## BRIEF:
Type out the data exactly as given. Skip any image.

──────

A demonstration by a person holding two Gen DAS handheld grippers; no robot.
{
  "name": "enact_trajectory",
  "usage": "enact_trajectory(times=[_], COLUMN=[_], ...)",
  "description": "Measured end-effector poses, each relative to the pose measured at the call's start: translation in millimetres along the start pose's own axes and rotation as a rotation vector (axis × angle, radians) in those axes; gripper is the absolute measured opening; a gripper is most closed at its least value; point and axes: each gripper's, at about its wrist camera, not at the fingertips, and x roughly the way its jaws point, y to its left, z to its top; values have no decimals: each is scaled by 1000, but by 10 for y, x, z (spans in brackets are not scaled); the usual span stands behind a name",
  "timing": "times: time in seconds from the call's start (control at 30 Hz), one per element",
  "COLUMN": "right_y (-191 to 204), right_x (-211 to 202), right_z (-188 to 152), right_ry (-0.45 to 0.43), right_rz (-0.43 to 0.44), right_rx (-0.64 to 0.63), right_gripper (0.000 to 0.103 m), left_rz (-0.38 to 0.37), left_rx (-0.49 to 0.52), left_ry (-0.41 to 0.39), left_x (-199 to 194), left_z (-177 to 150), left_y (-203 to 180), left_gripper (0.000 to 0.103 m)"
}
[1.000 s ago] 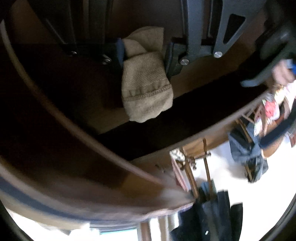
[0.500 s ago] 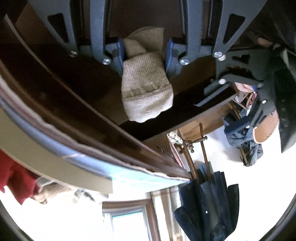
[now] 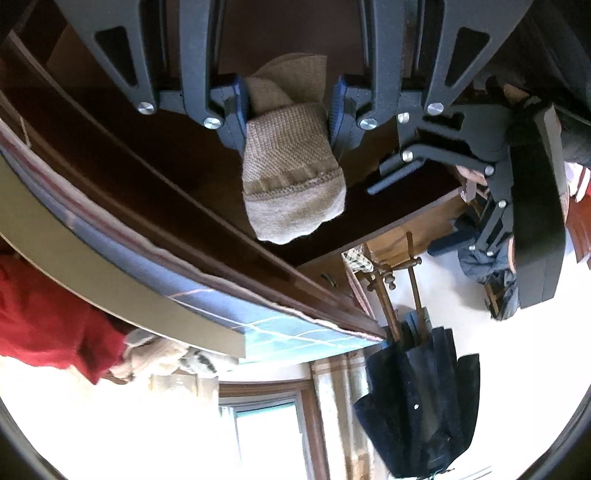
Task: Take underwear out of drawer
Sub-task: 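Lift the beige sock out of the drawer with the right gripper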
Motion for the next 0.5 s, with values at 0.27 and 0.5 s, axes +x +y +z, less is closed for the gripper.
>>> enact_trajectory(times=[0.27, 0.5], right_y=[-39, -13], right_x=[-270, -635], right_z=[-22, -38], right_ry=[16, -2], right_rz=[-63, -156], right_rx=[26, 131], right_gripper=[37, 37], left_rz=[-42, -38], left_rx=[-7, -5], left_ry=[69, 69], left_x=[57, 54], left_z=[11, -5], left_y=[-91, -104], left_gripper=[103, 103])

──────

## EXERCISE ANSWER:
A demonstration by a person holding two Gen DAS handheld grippers; no robot.
{
  "name": "enact_trajectory",
  "usage": "enact_trajectory(times=[_], COLUMN=[_], ...)",
  "description": "Measured end-effector poses, each relative to the pose measured at the call's start: translation in millimetres along the start pose's own axes and rotation as a rotation vector (axis × angle, radians) in those axes; gripper is the absolute measured opening; a gripper is most closed at its least value; point and axes: each gripper's, at about its wrist camera, not at the fingertips, and x roughly the way its jaws point, y to its left, z to its top; values have no decimals: each is scaled by 1000, but by 10 for y, x, z (spans in brackets are not scaled); the usual span stands behind a name",
  "timing": "times: time in seconds from the call's start (control at 30 Hz), one per element",
  "COLUMN": "right_y (-191 to 204), right_x (-211 to 202), right_z (-188 to 152), right_ry (-0.45 to 0.43), right_rz (-0.43 to 0.44), right_rx (-0.64 to 0.63), right_gripper (0.000 to 0.103 m), left_rz (-0.38 to 0.37), left_rx (-0.49 to 0.52), left_ry (-0.41 to 0.39), left_x (-199 to 194), left_z (-177 to 150), left_y (-203 to 180), left_gripper (0.000 to 0.103 m)"
}
[1.000 s ago] 
[0.500 s ago] 
[now] 
Task: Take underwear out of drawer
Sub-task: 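Lift the beige sock out of the drawer with the right gripper
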Motion for the next 0.5 s, with values at 0.27 and 0.5 s, axes +x +y +z, less is closed for the gripper.
>>> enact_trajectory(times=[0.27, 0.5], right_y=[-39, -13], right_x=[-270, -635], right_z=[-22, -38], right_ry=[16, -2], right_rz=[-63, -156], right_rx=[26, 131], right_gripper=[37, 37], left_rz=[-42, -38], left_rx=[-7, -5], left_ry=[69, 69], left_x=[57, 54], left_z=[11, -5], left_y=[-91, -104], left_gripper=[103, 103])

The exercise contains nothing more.